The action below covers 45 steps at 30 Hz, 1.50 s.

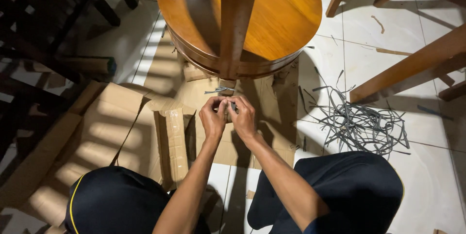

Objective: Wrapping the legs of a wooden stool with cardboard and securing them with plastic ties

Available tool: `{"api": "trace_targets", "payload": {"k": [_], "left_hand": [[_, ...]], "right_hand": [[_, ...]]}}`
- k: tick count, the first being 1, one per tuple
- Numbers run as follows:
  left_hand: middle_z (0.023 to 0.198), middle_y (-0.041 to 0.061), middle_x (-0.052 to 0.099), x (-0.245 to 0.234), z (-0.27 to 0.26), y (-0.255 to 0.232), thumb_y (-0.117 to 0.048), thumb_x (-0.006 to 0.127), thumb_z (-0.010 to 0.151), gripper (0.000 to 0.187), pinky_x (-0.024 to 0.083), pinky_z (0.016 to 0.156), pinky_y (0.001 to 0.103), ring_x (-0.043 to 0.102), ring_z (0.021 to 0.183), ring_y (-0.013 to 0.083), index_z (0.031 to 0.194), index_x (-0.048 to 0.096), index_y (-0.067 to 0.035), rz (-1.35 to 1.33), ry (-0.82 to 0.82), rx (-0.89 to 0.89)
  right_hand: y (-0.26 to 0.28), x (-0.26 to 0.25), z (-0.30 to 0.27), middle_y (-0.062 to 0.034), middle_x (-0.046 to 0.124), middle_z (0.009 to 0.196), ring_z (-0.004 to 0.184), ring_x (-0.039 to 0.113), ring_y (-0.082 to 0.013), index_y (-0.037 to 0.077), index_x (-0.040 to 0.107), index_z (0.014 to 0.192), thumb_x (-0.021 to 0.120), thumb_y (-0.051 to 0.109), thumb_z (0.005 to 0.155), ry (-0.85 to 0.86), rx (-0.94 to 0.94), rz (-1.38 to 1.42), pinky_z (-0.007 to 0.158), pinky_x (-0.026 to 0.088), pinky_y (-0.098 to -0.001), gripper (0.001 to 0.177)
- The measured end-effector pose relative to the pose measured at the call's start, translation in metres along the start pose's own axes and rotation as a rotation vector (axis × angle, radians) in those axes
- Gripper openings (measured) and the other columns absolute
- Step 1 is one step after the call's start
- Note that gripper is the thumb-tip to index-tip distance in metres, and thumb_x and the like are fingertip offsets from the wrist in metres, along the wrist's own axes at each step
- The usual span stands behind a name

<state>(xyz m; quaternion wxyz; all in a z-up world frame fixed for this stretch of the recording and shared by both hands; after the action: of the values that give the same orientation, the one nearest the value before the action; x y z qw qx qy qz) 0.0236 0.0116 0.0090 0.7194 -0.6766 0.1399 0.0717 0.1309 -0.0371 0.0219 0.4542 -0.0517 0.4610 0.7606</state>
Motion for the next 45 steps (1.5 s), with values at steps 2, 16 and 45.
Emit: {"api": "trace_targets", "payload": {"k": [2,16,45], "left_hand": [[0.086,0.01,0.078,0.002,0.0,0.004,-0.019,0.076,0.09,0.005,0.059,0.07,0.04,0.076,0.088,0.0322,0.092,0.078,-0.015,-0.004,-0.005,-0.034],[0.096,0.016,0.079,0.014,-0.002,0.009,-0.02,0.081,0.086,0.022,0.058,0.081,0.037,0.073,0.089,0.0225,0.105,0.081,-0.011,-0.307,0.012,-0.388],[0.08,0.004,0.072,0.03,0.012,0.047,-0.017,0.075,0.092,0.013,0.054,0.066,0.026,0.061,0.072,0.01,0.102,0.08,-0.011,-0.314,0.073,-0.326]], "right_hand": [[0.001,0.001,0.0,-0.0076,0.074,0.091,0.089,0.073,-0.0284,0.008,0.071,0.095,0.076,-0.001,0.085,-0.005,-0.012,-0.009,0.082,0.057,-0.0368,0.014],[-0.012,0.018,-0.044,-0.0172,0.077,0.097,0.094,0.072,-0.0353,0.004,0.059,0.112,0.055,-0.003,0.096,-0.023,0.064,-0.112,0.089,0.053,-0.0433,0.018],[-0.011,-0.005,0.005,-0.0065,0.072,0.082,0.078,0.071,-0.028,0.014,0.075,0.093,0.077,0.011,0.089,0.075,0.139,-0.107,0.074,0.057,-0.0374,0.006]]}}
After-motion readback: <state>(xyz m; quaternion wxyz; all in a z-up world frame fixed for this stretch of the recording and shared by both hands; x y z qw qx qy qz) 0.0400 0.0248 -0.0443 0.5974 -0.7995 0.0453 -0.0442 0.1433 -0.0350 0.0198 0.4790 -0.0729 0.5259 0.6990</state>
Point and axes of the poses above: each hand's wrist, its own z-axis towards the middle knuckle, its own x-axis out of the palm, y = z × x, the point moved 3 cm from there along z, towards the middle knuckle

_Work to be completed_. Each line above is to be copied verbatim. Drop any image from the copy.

_Response area_.
The action below covers 45 steps at 30 Hz, 1.50 s.


Objective: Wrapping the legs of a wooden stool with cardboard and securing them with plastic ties

Available tool: `{"api": "trace_targets", "payload": {"k": [_], "left_hand": [[_, ...]], "right_hand": [[_, ...]]}}`
- k: tick count, the first being 1, one per tuple
- Numbers run as follows:
  left_hand: middle_z (0.023 to 0.198), middle_y (-0.041 to 0.061), middle_x (-0.052 to 0.099), x (-0.245 to 0.234), z (-0.27 to 0.26), y (-0.255 to 0.232), thumb_y (-0.117 to 0.048), thumb_x (-0.006 to 0.127), thumb_z (-0.010 to 0.151), gripper (0.000 to 0.187), pinky_x (-0.024 to 0.083), pinky_z (0.016 to 0.156), pinky_y (0.001 to 0.103), ring_x (-0.043 to 0.102), ring_z (0.021 to 0.183), ring_y (-0.013 to 0.083), index_z (0.031 to 0.194), index_x (-0.048 to 0.096), index_y (-0.067 to 0.035), rz (-1.35 to 1.33), ry (-0.82 to 0.82), rx (-0.89 to 0.89)
  right_hand: y (-0.26 to 0.28), x (-0.26 to 0.25), z (-0.30 to 0.27), middle_y (-0.062 to 0.034), middle_x (-0.046 to 0.124), middle_z (0.009 to 0.196), ring_z (-0.004 to 0.184), ring_x (-0.039 to 0.113), ring_y (-0.082 to 0.013), index_y (-0.037 to 0.077), index_x (-0.040 to 0.107), index_z (0.014 to 0.192), thumb_x (-0.021 to 0.120), thumb_y (-0.051 to 0.109), thumb_z (0.005 to 0.155), ry (-0.85 to 0.86), rx (-0.94 to 0.94), rz (-1.38 to 1.42), pinky_z (-0.007 to 0.158), pinky_x (-0.026 to 0.088), pinky_y (-0.098 to -0.001), gripper (0.001 to 0.177)
- The measured end-effector pose relative to the pose measured at the call's start, translation in metres along the start pose's own axes and rotation as a rotation vector (axis × angle, radians) in those axes
- Gripper openings (measured) and the other columns absolute
- Step 1 is one step after the call's start
- Note that gripper is the thumb-tip to index-tip distance in metres, and thumb_x and the like are fingertip offsets from the wrist in metres, along the wrist's own axes at each step
- The usual span stands behind a name

<state>(xyz m; quaternion wxyz; all in a z-up world frame fixed for this stretch of the recording and shared by both hands; after the action: of the values that give the same orientation, the one nearest the value before the action; x y z qw qx qy qz) 0.0236 0.0116 0.0090 0.7194 -0.6766 0.1399 0.0717 0.1309 -0.0371 0.0219 0.4542 -0.0517 0.4610 0.7606</state>
Motion for the next 45 steps (1.5 s), with values at steps 2, 16 and 45.
Emit: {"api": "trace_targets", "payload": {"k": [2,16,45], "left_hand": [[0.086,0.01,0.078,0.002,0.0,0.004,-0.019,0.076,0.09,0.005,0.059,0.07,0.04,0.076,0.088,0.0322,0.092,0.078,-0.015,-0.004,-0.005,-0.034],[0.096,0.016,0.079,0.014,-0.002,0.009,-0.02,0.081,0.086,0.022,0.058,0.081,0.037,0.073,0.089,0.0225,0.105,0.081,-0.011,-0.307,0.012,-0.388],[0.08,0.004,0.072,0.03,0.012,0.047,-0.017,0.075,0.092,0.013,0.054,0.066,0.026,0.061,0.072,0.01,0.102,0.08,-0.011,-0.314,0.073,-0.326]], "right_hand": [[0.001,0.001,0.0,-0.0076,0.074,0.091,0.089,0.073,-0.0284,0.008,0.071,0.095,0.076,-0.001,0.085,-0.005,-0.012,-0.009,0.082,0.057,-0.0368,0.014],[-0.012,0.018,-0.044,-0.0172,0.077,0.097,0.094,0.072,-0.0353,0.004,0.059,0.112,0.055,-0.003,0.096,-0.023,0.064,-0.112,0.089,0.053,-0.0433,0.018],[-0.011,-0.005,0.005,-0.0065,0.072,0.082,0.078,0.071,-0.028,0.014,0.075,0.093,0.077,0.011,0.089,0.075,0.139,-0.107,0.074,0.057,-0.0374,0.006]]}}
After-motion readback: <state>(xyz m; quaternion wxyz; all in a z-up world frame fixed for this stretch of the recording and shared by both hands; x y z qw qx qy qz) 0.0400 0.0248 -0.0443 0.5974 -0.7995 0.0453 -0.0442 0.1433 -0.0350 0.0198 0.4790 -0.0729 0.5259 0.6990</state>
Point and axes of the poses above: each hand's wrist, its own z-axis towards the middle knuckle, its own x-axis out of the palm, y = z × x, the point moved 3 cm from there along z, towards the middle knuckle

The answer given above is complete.